Exercise -
Copy, from the material below, every line in which the word "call" can be found.

----- Information shown -----

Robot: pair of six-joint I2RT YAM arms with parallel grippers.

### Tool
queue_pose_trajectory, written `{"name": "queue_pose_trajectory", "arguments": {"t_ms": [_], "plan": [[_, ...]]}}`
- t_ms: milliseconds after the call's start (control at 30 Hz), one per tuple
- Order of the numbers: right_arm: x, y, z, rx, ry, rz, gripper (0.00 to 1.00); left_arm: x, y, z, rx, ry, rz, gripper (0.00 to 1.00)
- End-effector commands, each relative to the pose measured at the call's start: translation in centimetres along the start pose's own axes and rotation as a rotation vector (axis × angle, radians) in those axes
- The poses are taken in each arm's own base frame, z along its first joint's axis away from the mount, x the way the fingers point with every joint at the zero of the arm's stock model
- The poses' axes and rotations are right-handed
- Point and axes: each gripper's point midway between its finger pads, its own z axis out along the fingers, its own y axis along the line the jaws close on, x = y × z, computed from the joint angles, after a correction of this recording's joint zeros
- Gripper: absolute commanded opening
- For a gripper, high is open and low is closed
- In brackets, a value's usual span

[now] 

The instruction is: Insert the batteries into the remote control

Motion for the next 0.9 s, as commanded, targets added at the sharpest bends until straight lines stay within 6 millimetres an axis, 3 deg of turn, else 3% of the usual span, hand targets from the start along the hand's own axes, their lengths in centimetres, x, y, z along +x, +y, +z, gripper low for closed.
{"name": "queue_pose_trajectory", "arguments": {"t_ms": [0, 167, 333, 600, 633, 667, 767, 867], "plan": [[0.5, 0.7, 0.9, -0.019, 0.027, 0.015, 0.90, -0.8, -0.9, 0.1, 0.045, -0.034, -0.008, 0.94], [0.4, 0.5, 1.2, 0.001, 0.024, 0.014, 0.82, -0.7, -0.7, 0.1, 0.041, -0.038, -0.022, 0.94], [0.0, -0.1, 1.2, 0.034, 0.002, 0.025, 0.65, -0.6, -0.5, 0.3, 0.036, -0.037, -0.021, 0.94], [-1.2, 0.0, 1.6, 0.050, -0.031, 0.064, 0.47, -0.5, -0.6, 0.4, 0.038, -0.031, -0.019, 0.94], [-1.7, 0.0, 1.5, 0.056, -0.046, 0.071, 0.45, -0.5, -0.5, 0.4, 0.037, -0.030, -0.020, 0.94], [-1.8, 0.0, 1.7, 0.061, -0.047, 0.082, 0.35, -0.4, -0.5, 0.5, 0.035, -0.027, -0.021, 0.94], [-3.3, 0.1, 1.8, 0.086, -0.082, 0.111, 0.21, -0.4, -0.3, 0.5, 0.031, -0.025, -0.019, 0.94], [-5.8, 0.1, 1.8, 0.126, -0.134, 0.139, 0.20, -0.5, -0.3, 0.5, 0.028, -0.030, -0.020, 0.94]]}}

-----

Reply -
- t_ms: milliseconds after the call's start (control at 30 Hz), one per tuple
- End-effector commands, each relative to the pose measured at the call's start: translation in centimetres along the start pose's own axes and rotation as a rotation vector (axis × angle, radians) in those axes

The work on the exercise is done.